Vulnerability Management
Vulnerabilities are inevitable. The differentiator is how quickly you can find the ones that matter, fix them safely, and prove it. We treat vulnerability management as an operational system—not a quarterly scan.
What we deliver
- Coverage: define what’s in scope (endpoints, servers, networked devices, internet-facing services).
- Prioritization: focus on exploitability and business impact—not just CVSS scores.
- Remediation workflow: owners, timelines, and re-testing to confirm closure.
- Exception handling: an exception register when something can’t be patched immediately (with compensating controls).
- Reporting: practical summaries for leadership and evidence support for vendor reviews/audits.
How we run it
- Baseline scan + inventory: establish scope and identify high-risk gaps.
- Cadence: set a scanning and review schedule that fits operations (more frequent for critical/internet-facing).
- Fix safely: coordinate patch windows and validate changes.
- Close the loop: re-scan and confirm remediation.
Tool examples
- Tenable: Nessus for scanning where it makes sense for the environment and scope.
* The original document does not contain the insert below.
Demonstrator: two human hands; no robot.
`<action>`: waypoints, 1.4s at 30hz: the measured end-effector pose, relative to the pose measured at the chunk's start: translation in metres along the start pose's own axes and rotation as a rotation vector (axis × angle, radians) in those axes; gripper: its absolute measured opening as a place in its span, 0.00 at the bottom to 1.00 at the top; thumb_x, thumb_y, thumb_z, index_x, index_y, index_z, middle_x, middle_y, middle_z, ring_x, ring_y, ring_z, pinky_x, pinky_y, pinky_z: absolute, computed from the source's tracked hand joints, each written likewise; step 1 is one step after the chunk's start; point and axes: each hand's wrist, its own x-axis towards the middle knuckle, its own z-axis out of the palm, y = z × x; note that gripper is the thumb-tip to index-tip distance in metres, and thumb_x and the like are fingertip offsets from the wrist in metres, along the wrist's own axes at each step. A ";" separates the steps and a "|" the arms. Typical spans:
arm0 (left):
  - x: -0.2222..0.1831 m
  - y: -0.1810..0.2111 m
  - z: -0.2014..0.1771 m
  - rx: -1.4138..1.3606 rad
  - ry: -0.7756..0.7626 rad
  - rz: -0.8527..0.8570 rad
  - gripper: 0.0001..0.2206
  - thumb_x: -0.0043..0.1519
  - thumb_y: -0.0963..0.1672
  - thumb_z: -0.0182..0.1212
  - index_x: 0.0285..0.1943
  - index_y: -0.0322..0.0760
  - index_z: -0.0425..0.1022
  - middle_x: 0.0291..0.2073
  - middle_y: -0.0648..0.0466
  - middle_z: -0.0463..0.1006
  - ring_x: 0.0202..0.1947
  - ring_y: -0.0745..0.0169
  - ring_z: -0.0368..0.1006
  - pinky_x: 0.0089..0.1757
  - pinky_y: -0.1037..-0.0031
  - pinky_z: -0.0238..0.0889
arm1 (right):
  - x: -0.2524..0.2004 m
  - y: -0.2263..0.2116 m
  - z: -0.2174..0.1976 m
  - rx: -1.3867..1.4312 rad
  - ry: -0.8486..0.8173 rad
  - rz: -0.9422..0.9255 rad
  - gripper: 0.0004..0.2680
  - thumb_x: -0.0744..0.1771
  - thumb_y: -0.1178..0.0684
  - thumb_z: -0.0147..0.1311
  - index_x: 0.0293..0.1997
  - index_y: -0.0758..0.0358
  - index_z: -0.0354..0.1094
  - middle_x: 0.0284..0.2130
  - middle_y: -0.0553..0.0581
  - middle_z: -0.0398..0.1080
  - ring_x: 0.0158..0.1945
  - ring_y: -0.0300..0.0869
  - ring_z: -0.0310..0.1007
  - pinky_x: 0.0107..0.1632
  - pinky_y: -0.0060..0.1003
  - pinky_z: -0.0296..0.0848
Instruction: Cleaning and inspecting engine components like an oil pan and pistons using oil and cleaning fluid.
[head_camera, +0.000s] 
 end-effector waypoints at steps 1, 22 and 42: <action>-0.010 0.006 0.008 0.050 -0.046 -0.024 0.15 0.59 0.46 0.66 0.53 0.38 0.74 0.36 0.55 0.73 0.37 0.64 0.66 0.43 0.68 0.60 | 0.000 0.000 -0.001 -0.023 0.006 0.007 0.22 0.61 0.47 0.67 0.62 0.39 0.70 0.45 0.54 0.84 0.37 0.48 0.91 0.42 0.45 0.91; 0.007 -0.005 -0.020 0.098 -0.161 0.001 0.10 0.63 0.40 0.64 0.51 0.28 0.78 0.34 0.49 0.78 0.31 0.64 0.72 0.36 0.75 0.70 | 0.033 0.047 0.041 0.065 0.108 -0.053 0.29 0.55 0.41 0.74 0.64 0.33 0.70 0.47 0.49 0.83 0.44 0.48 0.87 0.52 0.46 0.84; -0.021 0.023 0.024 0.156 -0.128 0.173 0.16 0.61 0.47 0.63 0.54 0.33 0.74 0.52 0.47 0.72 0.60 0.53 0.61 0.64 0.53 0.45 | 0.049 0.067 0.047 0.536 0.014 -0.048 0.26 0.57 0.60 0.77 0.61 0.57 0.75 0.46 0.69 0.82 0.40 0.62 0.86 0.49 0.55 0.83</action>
- Microsoft: built-in vulnerability capabilities in Microsoft security tooling for Microsoft-heavy environments (licensing dependent, often in certain E5 plans).
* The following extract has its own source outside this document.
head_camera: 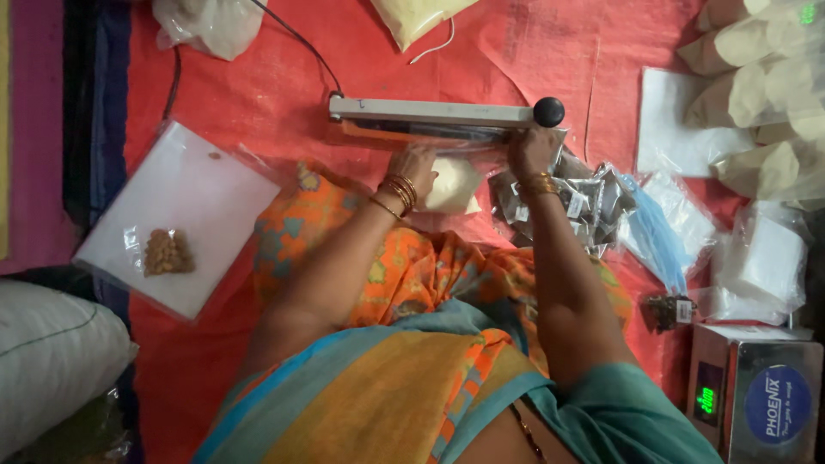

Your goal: The person sits on the floor and repeatedly fills small plastic bags with a dark granular substance, then seals them using a handheld heat sealer. They also handle larger bags containing a white substance, sealing them in the same manner. Finished packages are stacked nearby.

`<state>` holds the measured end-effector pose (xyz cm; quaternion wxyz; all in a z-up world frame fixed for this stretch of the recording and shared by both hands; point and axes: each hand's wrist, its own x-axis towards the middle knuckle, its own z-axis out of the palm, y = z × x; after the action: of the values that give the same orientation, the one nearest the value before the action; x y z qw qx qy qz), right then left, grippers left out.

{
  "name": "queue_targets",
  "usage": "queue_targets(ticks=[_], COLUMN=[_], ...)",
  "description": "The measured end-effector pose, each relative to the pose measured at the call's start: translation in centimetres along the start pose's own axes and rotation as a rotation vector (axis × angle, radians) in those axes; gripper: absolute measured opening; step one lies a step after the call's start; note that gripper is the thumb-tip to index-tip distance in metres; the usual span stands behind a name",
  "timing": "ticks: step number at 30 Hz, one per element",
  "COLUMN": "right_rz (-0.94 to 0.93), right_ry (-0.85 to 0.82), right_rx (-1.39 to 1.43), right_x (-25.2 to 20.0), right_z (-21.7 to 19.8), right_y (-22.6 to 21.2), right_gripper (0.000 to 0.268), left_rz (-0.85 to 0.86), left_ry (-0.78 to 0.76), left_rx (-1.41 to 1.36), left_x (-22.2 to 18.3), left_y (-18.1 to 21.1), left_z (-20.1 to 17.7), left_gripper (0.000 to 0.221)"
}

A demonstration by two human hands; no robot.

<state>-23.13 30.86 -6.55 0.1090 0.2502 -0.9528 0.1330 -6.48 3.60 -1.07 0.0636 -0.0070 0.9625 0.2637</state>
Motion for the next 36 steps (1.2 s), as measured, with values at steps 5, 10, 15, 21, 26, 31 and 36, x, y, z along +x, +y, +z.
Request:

Tool choice matters less than consistent coverage, clear ownership, and a remediation cadence that doesn’t derail productivity.
FAQ
Is vulnerability scanning the same as vulnerability management?
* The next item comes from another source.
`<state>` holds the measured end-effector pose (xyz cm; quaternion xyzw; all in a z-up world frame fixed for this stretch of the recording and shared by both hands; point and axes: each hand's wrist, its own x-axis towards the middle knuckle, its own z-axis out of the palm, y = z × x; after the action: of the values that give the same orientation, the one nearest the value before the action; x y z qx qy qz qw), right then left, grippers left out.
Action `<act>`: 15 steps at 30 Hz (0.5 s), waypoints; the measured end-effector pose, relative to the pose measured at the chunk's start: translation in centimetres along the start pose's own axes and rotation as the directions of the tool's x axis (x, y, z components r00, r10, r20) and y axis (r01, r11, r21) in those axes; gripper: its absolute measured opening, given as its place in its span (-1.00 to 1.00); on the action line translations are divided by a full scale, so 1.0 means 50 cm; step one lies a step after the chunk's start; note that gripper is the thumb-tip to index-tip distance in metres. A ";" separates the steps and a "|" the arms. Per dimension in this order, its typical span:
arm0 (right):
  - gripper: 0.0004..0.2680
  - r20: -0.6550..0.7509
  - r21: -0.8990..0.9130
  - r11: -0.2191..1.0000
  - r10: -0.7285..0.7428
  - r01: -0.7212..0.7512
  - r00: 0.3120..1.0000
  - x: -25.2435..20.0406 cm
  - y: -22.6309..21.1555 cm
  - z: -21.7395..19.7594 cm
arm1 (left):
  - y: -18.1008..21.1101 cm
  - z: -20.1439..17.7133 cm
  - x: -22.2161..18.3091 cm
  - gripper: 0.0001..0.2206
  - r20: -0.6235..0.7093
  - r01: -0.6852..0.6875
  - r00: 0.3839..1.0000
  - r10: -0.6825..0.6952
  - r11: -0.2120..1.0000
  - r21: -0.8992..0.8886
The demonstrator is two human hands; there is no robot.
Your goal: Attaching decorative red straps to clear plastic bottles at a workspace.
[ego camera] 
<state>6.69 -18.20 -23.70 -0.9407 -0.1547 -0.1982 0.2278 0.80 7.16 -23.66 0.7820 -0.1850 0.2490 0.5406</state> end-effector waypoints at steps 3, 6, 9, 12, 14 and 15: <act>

Scanning finds issues. Vulnerability management is the operational system: coverage, prioritization, remediation tracking, re-testing, and evidence.
Do you just run Nessus scans?
We can use Tenable Nessus where it makes sense, and in Microsoft-heavy environments we can also leverage built-in vulnerability capabilities available in Microsoft security tooling (licensing dependent). The goal is consistent coverage and a remediation workflow—not tool sprawl.
Will this break production systems?
We scope scanning carefully (timing, targets, credentials, and rate limits) and coordinate with your operations team. The goal is visibility without outages.